ミステリー
咲-Saki-
原作:小林立 / 全27巻・連載中

vol.1
どんな作品?
『咲-Saki-』は、小林立による学園麻雀漫画。「絶対に負けられない」という重圧を抱えた女子高生・宮永咲が、清澄高校麻雀部の仲間たちと出会い、全国大会という大舞台に挑んでいく物語。単なる部活漫画にとどまらず、対局中の心理描写や超常的とも言える能力を持つ雀士たちの個性が絡み合うことで、麻雀を知らない読者でも緊張感を追体験できる構成になっている。テレビアニメは2009年の第1期(原作7巻途中まで)と2014年の「全国編」(原作8〜11巻)が放送されており、原作は2026年時点で27巻まで刊行され、なお連載が続いている。全国編の続きとなる準決勝以降の熱戦は、原作12巻から読み進めることで追いかけられる。
あらすじ
麻雀の家系に生まれながら、勝つことを恐れて生きてきた女子高生・宮永咲。
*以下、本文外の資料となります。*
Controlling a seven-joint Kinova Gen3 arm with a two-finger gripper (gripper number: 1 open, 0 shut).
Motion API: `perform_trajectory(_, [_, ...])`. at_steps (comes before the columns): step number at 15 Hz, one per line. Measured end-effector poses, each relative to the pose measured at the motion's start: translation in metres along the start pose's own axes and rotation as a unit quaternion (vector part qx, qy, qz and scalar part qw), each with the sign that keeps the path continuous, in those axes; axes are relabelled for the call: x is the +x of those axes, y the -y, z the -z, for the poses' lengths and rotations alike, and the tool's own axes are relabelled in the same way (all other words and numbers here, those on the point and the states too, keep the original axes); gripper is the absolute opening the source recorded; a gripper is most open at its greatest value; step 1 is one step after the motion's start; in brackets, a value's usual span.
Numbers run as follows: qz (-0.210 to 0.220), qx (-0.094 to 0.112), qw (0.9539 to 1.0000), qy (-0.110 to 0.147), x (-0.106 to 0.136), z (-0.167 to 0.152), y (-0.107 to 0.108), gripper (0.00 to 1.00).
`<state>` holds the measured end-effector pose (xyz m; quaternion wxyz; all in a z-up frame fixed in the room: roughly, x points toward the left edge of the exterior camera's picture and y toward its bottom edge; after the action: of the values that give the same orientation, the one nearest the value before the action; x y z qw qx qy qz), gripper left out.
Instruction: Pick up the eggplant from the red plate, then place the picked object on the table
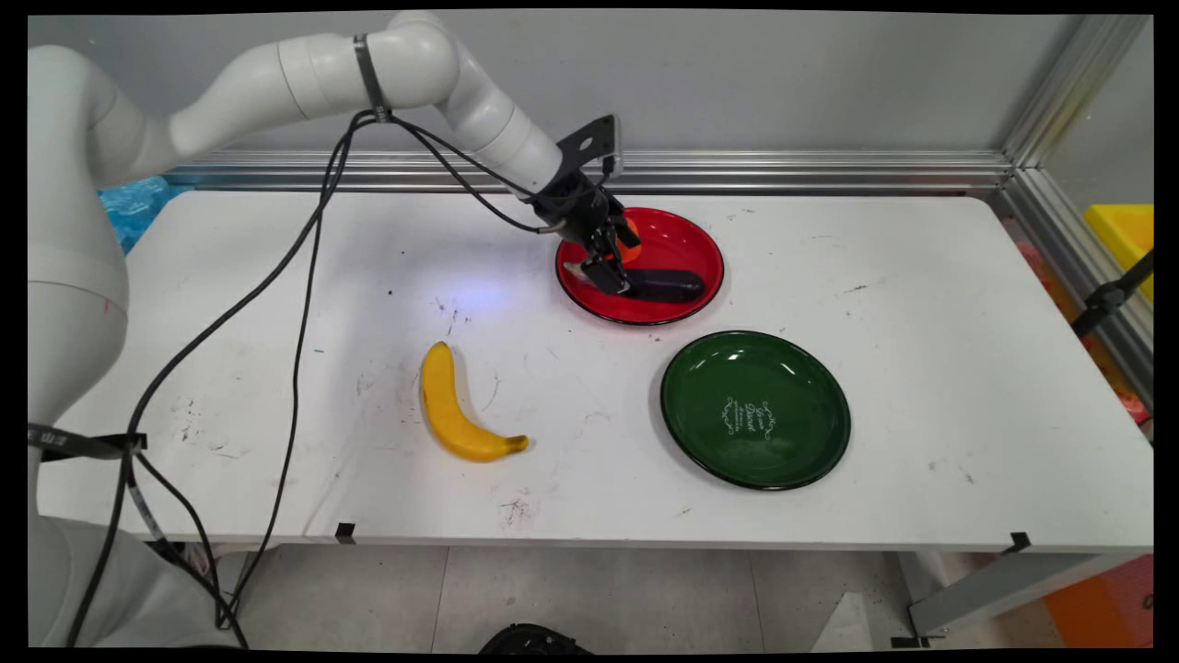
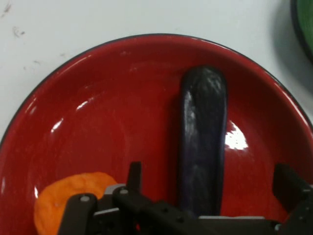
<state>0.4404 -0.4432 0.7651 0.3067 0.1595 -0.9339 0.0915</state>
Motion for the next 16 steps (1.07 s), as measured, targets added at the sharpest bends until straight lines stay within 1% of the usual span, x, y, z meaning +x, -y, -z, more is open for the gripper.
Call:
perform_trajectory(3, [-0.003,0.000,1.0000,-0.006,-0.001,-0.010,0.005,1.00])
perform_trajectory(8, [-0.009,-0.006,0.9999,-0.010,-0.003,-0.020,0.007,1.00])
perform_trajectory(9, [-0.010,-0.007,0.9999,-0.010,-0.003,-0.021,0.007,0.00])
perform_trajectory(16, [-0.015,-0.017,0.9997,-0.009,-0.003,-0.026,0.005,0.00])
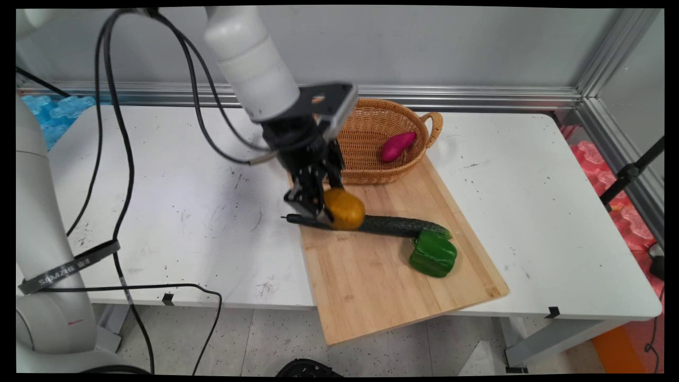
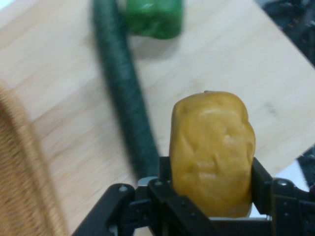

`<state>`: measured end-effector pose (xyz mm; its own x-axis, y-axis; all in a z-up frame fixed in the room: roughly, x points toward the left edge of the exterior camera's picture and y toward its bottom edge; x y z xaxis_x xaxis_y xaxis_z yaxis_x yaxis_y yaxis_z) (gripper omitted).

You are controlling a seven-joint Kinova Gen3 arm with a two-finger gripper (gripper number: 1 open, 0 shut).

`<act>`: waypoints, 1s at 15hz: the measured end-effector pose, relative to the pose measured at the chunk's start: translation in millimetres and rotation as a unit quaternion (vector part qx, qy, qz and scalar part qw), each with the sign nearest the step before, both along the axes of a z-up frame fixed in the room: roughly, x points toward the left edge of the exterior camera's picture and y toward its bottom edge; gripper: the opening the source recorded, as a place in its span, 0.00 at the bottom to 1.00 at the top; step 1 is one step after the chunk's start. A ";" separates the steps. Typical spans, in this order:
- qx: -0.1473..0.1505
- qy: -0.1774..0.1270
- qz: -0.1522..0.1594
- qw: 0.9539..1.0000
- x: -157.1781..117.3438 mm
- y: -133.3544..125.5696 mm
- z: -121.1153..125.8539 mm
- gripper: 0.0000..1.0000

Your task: Place the picked object in the vegetable basket

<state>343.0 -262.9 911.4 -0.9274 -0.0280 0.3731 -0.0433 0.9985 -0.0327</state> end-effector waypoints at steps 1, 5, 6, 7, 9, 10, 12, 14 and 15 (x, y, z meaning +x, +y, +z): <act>-0.004 0.001 0.025 1.000 6.4 -5.5 5.9 0.00; -0.023 0.005 0.119 0.993 28.5 -29.9 25.7 0.00; -0.028 0.006 0.140 0.990 32.4 -36.0 29.0 0.00; -0.031 0.007 0.154 0.988 34.5 -40.2 30.8 0.00; -0.038 0.010 0.188 0.981 40.0 -50.3 34.6 0.00; -0.043 0.010 0.209 0.977 42.8 -56.9 36.0 0.00; -0.053 0.012 0.256 0.965 49.0 -73.5 36.8 0.00; -0.064 0.010 0.299 0.952 55.2 -91.5 33.5 0.00; -0.070 0.007 0.319 0.945 58.7 -102.2 30.1 0.00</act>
<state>401.6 -365.1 941.5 -0.7331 -0.5291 0.4275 -0.6368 0.7546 -0.1581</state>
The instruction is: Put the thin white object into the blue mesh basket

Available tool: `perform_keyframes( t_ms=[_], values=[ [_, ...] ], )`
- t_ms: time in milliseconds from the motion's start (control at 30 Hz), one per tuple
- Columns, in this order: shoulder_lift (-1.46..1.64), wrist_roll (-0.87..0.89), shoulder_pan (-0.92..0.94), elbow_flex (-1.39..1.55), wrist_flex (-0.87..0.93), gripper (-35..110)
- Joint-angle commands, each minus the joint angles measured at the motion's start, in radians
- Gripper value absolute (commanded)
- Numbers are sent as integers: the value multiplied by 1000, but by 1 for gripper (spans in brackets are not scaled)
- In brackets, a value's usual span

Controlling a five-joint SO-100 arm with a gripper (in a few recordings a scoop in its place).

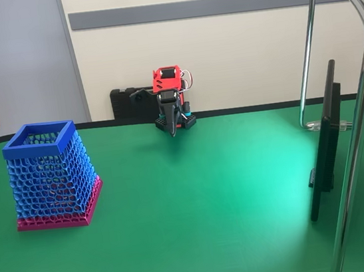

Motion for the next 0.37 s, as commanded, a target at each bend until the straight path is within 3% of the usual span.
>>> perform_keyframes(
  t_ms=[0,333],
  values=[
    [8,6,-8,8,6,1],
    [8,-8,-20,8,5,1]
  ],
)
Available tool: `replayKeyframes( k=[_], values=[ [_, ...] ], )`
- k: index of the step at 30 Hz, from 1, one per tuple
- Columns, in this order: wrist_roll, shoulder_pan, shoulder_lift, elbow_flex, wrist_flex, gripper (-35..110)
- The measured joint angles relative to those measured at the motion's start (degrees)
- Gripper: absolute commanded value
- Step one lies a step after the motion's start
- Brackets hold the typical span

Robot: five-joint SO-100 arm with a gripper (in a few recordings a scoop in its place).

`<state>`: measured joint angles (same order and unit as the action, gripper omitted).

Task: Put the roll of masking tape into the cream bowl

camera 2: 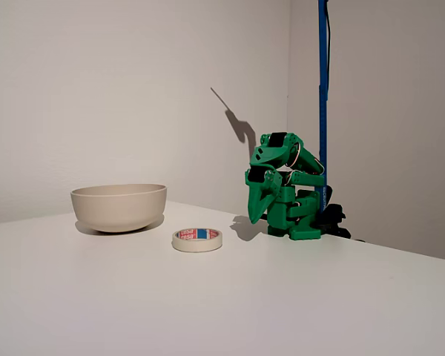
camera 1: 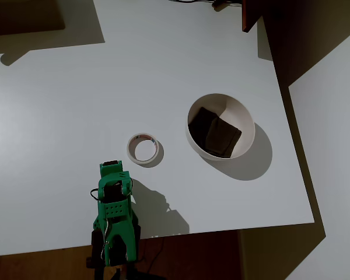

彼女にとって麻雀は、できるだけ関わりたくない存在だった。しかしひょんなことから清澄高校麻雀部に誘われ、仲間たちとの対局を重ねる中で、咲は自分の中に眠っていた規格外の力とゆっくり向き合っていくことになる。清澄高校の仲間たちもまた、それぞれに抱えた事情や信念を胸に卓へ向かっており、咲の変化は部全体の物語とも重なり合っていく。個性的な雀士たちが集う全国大会という舞台は、単なる部活の延長ではなく、それぞれの過去や信念がぶつかり合う心理戦の場でもある。麻雀のルールを深く知らなくても、卓を挟んだ緊張感と青春の温かさを同時に味わえる物語が、ここから始まる。
見どころ
1
「負けたくない」を抱えた咲の成長を描く心理戦
家庭の事情から麻雀の勝敗に強いトラウマを抱える咲が、仲間との出会いを通じて少しずつ卓に向き合えるようになっていく過程が丁寧に描かれている。単なる強さの物語ではない、内面の変化に注目したい。
2
個性豊かな雀士たちが繰り広げる異能バトル的な対局
各校の代表選手はそれぞれ規格外の癖や能力を持ち、麻雀のルールを超えた駆け引きが展開される。対局そのものがキャラクターの個性を映し出す舞台になっている点が本作の大きな魅力。
3
全国編の先で本格化する準決勝以降の激戦
アニメ「全国編」が終わる原作11巻の先では、優勝を争う強豪校との準決勝・決勝が本格的に描かれていく。原作でしか読めない終盤の緊張感がここから待っている。
こんな人におすすめ
麻雀のルールに詳しくなくても楽しめる部活・青春ものが好きな人 個性的なキャラクターが繰り広げる頭脳戦・心理戦に惹かれる人 アニメ「全国編」を見て、清澄高校のその後の戦いが気になっている人
アニメと原作の対応表
アニメ原作の巻話数
第1期 1〜25話1〜7巻(7巻途中まで)全25話
咲-Saki- 全国編 1〜13話8〜11巻全13話
管理人レビュー
テレビアニメは2009年の第1期(全25話)と2014年の「全国編」(全13話)の合計38話が放送されているが、原作をカバーしているのは第1期が7巻途中まで、全国編が8〜11巻までにとどまる。麻雀を知らなくても対局の緊張感が伝わる演出と、各キャラクターの個性を活かした心理戦の見せ方が本作の完成度を支えている。原作は2026年時点で27巻まで刊行され連載が継続中で、全国編の続きとなる準決勝以降は原作12巻から描かれていく。アニメで気になった清澄高校メンバーの結末を追うには、原作を手に取るのが最も確実な選択となる。